(TASK INSTRUCTIONS)
Return each entry unchanged.

(RECORDS SHOWN)
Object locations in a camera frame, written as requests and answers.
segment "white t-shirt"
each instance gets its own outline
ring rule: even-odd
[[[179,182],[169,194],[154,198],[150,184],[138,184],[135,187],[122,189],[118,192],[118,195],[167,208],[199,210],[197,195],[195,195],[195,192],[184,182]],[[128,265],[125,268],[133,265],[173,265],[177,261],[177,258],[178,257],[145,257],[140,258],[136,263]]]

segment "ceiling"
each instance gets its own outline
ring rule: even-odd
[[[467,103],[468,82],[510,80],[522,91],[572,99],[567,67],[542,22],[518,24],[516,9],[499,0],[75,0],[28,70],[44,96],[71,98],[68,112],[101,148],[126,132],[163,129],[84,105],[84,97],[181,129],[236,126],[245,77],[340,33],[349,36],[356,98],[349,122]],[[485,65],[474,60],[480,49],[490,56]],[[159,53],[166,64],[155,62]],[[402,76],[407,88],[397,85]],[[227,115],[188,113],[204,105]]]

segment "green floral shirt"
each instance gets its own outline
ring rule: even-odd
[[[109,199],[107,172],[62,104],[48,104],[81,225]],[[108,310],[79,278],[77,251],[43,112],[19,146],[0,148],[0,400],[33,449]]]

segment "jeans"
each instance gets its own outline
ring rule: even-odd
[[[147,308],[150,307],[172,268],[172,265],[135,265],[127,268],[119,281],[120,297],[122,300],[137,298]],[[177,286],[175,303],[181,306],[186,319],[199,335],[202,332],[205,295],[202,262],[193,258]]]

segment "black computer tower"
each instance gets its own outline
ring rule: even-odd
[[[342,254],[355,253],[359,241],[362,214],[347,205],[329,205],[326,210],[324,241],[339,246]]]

(ANSWER TO THIS TASK)
Object locations in a camera frame, written as requests and answers.
segment "white t-shirt"
each instance gets its own outline
ring rule: even-odd
[[[179,182],[169,194],[154,198],[150,184],[138,184],[135,187],[122,189],[118,192],[118,195],[167,208],[199,210],[197,195],[195,195],[195,192],[184,182]],[[128,265],[125,268],[133,265],[173,265],[177,261],[177,258],[178,257],[145,257],[140,258],[136,263]]]

segment "ceiling"
each instance gets its own outline
ring rule: even-odd
[[[467,103],[468,82],[510,80],[522,91],[572,99],[567,67],[542,22],[518,24],[516,9],[499,0],[75,0],[28,70],[44,96],[71,98],[68,112],[101,148],[126,132],[163,129],[84,105],[84,97],[181,129],[236,126],[245,77],[340,33],[349,36],[356,98],[349,122]],[[485,65],[474,60],[480,49],[490,56]],[[159,53],[166,64],[155,62]],[[402,76],[407,88],[397,85]],[[227,115],[188,113],[204,105]]]

segment "green floral shirt"
each instance gets its own outline
ring rule: even-odd
[[[109,199],[107,172],[62,104],[48,104],[81,225]],[[108,310],[79,278],[77,251],[43,112],[19,146],[0,148],[0,400],[33,449]]]

segment "jeans"
each instance gets its own outline
ring rule: even-odd
[[[147,308],[150,307],[172,268],[172,265],[135,265],[127,268],[119,281],[120,297],[122,300],[137,298]],[[177,286],[175,303],[181,306],[186,319],[199,335],[202,332],[205,295],[202,262],[193,258]]]

segment "black computer tower"
each instance gets its own outline
ring rule: even-odd
[[[342,254],[355,253],[359,241],[362,214],[347,205],[329,205],[326,210],[324,241],[339,246]]]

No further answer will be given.